▶ _Activity_
Every line below that mentions the word "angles" should be copied out.

▶ _Given material_

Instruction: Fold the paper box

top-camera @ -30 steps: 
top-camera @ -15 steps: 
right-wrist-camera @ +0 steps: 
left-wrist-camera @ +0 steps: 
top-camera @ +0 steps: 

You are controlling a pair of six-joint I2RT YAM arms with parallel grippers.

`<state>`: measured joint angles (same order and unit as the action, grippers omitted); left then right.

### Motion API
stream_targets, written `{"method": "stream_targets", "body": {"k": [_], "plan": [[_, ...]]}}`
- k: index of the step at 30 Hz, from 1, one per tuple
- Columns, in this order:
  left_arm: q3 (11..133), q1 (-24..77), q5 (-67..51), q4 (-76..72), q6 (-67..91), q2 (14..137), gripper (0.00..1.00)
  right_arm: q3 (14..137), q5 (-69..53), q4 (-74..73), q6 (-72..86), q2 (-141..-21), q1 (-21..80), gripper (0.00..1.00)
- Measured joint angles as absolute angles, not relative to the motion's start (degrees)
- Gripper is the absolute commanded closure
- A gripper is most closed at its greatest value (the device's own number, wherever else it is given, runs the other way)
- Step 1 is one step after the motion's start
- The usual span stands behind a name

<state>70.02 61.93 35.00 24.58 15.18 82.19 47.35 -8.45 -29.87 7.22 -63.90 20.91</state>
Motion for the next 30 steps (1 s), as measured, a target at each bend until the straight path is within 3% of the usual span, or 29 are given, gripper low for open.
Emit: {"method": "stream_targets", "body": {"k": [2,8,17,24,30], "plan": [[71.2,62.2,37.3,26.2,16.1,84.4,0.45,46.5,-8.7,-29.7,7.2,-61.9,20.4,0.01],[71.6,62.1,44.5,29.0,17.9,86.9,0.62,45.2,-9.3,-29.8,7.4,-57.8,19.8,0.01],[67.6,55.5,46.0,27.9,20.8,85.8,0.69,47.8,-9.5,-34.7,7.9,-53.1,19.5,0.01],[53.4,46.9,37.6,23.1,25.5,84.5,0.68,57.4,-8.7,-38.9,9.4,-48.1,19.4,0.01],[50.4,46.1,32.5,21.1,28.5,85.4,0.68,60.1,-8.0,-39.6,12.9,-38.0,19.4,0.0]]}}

▶ _Reply_
`<state>`: measured joint angles (same order and unit as the action, grippers omitted); left then right.
- Measured joint angles as absolute angles, not relative to the motion's start (degrees)

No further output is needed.